An Optimized Machine Learning Approach to Classify Incidents in the Canadian Construction Industry

Learning from previous construction incidents is essential to avoid coming ones. Compared to other industries, the construction industry is argued to be the most hazardous. Construction incidents do not only negatively impact humans in workplaces but also may cause substantial financial losses. To this end, an adequate interpretation and prediction of construction incidents are vital. This study contributes to the body of knowledge by providing a holistic incident evaluation model that aims to automatically classify current incidents and predict future ones. A data set of 13,153 records of incidents reported by a construction company located in Alberta, Canada, is employed in this study. The study adopts text-mining techniques to represent word vectors (attributes) that machine learning (ML) models can utilize.
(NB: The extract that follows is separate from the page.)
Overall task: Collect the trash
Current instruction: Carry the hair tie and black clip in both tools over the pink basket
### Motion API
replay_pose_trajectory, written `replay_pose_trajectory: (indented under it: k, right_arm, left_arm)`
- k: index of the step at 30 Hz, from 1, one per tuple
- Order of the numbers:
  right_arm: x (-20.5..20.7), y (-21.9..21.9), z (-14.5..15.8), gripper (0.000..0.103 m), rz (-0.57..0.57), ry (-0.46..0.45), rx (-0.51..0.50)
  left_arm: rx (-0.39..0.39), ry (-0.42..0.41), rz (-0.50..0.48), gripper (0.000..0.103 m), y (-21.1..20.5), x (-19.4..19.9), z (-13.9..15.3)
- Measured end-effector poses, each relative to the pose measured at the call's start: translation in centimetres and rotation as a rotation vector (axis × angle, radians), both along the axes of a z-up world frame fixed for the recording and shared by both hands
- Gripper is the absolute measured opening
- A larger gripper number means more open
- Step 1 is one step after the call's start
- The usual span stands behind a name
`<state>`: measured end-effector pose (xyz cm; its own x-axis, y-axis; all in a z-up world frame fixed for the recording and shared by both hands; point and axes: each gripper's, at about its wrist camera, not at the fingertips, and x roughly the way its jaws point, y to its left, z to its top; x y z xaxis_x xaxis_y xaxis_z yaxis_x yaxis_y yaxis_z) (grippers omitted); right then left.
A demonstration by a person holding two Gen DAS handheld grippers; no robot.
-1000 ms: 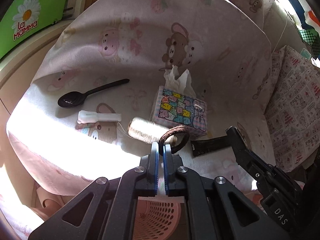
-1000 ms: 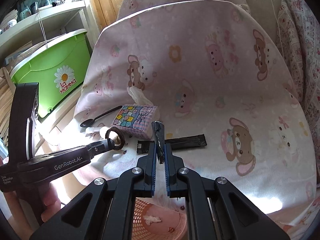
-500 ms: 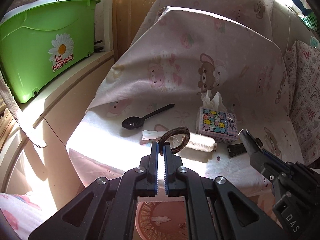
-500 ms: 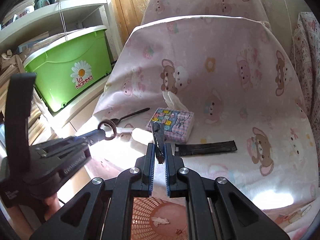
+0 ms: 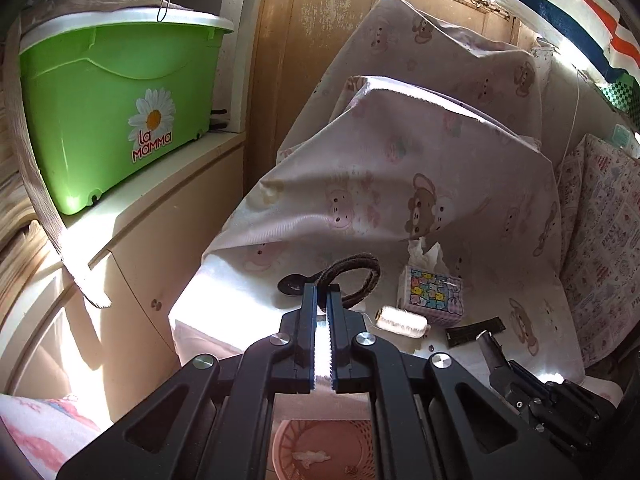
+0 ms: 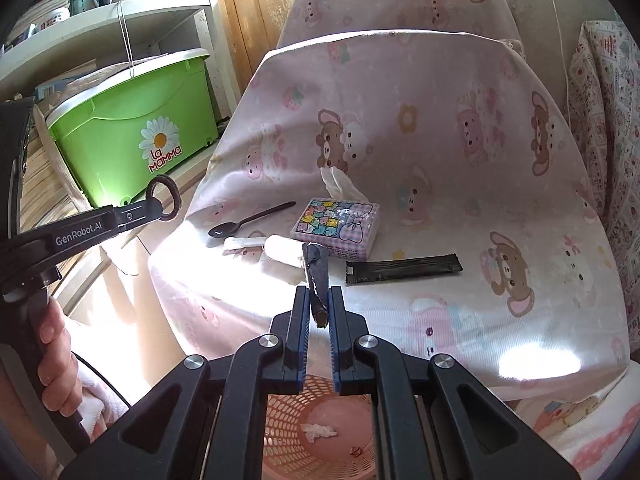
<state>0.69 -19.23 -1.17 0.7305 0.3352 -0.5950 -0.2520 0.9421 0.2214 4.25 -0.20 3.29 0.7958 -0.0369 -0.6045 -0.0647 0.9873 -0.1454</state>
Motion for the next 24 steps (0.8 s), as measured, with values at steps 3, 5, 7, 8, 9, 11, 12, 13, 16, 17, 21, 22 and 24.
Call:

Moreover, the study employs shallow ML models, such as decision tree (DT), K-nearest neighbors (KNN), Random Forest (RF), and Naive Bayes. It also adopts deep ML models, such as deep neural network (DNN). Further, the study discusses the attributes that can be used to predict the severity of possible incidents, i.e., weather conditions and work packages. Consequently, it utilizes the same ML models to predict the severity of possible future incidents based on correlation analysis of the identified attributes. All of the parameters of the ML models are optimized by the grid optimization technique. Further, the results reveal that the DNN model is the best-performing ML model. The study provides the participants with a tool to classify safety records automatically and theoretically discusses the potential of forecasting possible incidents.